During her imprisonment and trial, Davis gained international attention. After her release, she continued her advocacy for civil and women’s rights, as well as for prison rights. In 1980, she ran as Gus Hall's running mate during his United States presidential campaign on the Communist party ticket; although their campaign was ultimately unsuccessful, her morale was not weakened. She joined forces with multiple organizations, including the National Alliance against Racist and Political Repression, and is on the national board of the National Political Congress of Black Women. Additionally, she co-founded Critical Resistance, an organization that aims to end the prison industrial complex. Internationally, she is affiliated with Sisters Inside, an abolitionist organization based in Queensland, Australia that works in solidarity with women in prison. She has since promoted feminist thinking that pushes back against hyper-masculine political leadership and promotes forms of resistance.

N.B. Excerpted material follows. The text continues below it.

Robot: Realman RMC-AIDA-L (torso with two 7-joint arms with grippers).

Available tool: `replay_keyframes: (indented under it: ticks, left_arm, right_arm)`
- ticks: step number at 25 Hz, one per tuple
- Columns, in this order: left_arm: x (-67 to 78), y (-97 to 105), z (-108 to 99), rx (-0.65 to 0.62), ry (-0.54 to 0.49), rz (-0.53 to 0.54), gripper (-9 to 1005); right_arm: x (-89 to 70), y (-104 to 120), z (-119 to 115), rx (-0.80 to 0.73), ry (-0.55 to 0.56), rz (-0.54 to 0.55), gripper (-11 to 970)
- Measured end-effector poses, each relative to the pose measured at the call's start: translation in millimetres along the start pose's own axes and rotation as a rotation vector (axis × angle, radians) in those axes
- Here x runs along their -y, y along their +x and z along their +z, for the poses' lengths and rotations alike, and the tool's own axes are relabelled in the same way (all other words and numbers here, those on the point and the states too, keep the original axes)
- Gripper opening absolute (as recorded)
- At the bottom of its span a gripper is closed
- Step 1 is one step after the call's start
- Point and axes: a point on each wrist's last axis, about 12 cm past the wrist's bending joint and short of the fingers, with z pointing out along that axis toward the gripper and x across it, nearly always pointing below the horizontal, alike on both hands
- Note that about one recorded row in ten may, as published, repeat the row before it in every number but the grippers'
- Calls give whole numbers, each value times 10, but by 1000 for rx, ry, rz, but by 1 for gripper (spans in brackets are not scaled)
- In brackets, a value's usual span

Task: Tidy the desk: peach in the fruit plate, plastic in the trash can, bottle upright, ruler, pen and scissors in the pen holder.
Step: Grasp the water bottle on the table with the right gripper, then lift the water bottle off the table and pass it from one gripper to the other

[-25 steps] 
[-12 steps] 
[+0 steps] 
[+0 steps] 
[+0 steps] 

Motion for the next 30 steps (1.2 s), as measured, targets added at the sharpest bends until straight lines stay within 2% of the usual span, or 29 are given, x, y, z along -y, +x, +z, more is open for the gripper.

Currently, Davis is a retired professor, having formerly taught in the History of Consciousness Department at the University of California, Santa Cruz until 2008. Additionally, she served as the Director at the University’s Feminist Studies Department. Her research interest has included multitudes of topics across the subject areas of feminism, African American studies, critical theory, Marxism, and the history of punishment and prisons.


In 2017, she became a featured speaker and an honorary co-chair at the Women's March in Washington after President Donald Trump’s inauguration. Today, she is a distinguished professor emeriti at the University of California, Santa Cruz and a prominent civil rights activist.